_Try it_
List each line of the data that holds the string "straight", please.

(Input records Opens)

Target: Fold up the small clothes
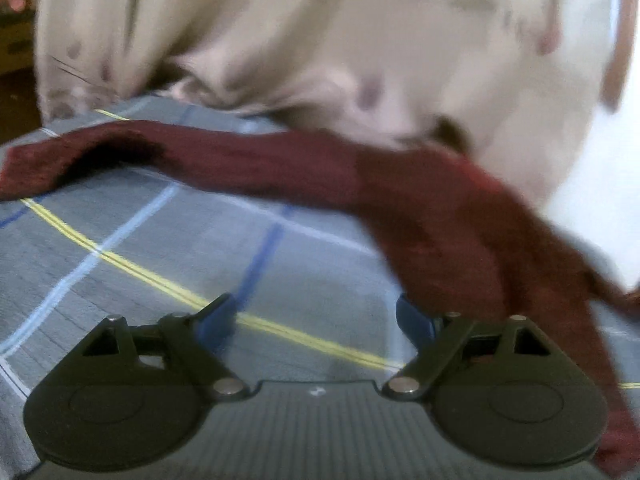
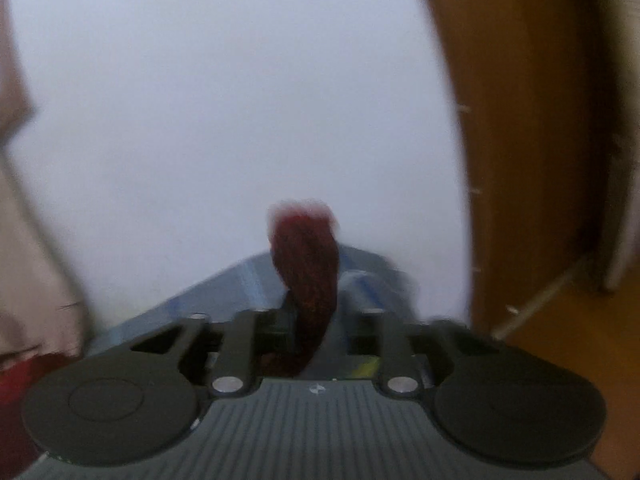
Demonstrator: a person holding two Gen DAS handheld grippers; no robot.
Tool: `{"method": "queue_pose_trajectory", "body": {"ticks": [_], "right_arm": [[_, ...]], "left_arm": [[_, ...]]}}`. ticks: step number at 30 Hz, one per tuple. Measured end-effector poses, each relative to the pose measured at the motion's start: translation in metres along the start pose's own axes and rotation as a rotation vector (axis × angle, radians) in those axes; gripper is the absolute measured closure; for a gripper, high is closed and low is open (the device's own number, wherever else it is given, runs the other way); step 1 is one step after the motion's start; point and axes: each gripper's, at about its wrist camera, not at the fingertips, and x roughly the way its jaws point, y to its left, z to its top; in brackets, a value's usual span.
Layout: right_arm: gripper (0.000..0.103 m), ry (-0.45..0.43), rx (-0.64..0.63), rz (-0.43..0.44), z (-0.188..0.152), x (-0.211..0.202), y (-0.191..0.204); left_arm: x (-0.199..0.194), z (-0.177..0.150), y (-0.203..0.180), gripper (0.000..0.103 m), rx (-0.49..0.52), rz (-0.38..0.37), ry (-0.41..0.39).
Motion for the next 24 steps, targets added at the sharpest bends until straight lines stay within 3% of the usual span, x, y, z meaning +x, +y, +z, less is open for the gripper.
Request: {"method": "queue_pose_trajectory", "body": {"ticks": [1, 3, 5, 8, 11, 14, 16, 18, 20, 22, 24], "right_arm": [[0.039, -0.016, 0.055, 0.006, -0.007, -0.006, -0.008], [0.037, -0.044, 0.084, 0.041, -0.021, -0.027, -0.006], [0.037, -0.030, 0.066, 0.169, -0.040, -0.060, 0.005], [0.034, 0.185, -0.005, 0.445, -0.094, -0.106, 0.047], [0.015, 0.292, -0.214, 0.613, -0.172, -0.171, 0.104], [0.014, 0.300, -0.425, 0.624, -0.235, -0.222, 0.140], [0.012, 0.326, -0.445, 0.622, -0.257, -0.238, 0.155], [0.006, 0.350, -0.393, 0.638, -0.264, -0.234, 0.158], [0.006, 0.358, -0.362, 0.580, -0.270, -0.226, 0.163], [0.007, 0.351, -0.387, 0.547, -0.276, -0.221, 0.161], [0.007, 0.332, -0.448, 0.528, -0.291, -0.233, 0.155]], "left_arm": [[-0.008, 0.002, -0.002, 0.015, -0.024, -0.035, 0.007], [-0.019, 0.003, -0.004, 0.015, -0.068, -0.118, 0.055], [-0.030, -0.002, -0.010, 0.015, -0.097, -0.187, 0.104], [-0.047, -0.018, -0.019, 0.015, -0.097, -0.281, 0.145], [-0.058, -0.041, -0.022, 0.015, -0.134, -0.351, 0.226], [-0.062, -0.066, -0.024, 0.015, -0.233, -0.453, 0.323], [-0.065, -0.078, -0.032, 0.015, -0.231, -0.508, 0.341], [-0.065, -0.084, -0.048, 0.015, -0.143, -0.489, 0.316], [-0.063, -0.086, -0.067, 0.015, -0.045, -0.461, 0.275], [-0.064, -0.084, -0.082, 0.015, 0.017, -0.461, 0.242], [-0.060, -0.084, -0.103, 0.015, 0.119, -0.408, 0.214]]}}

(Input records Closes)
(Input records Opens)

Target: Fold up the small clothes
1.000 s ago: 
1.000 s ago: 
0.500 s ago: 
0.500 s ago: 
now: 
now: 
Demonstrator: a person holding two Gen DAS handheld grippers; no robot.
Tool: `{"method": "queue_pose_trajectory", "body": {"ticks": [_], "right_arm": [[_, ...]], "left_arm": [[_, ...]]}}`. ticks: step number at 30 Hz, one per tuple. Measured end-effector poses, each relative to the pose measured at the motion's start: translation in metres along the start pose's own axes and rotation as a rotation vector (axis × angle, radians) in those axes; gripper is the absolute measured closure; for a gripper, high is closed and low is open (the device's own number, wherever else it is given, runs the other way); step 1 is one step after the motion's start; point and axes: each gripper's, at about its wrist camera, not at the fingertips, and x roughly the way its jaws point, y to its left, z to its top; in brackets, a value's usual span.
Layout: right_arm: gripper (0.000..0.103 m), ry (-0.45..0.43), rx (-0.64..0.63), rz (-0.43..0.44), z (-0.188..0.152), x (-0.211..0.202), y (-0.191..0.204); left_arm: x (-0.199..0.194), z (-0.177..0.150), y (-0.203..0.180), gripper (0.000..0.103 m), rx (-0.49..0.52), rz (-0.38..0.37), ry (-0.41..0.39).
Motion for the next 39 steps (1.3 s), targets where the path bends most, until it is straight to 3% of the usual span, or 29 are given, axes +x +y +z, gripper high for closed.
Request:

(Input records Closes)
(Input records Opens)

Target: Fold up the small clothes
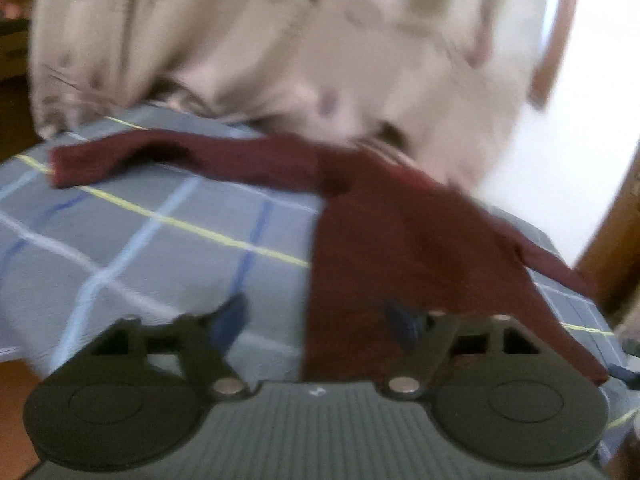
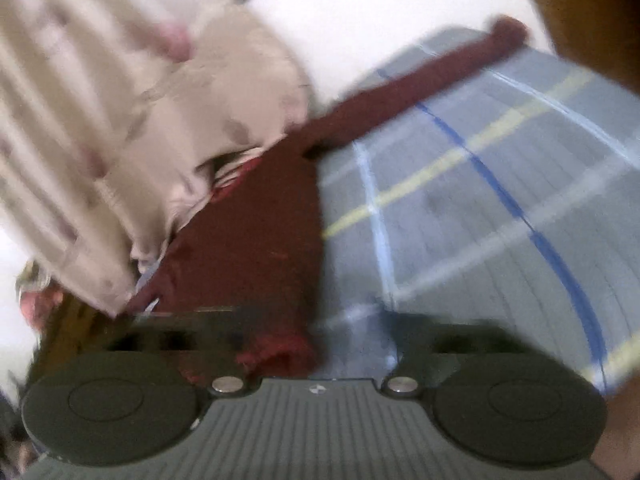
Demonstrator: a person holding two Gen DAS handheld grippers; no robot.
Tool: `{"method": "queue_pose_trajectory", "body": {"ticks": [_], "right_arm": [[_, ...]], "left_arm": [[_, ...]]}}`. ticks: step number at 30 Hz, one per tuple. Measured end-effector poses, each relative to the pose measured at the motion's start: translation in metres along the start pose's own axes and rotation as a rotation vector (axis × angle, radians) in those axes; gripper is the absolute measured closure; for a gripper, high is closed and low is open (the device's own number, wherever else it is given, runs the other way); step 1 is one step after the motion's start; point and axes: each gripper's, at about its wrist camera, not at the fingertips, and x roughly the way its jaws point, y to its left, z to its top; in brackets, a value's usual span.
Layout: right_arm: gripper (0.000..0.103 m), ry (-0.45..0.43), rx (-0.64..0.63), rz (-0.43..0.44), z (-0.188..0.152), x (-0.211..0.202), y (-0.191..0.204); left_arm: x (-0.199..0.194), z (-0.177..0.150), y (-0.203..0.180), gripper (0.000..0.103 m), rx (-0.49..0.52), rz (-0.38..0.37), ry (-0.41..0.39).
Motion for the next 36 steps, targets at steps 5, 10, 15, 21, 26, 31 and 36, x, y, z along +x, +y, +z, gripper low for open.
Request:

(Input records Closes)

_The completed task_
Motion for the next 24 steps, targets added at the sharpest bends until straight lines stay within 3% of the usual span, x, y, z meaning +x, +y, +z, less is open for the gripper.
Motion for the next 39 steps (1.3 s), targets where the path bends most, until it is straight to 3% of the usual span, or 29 are given, axes +x +y +z, gripper high for closed.

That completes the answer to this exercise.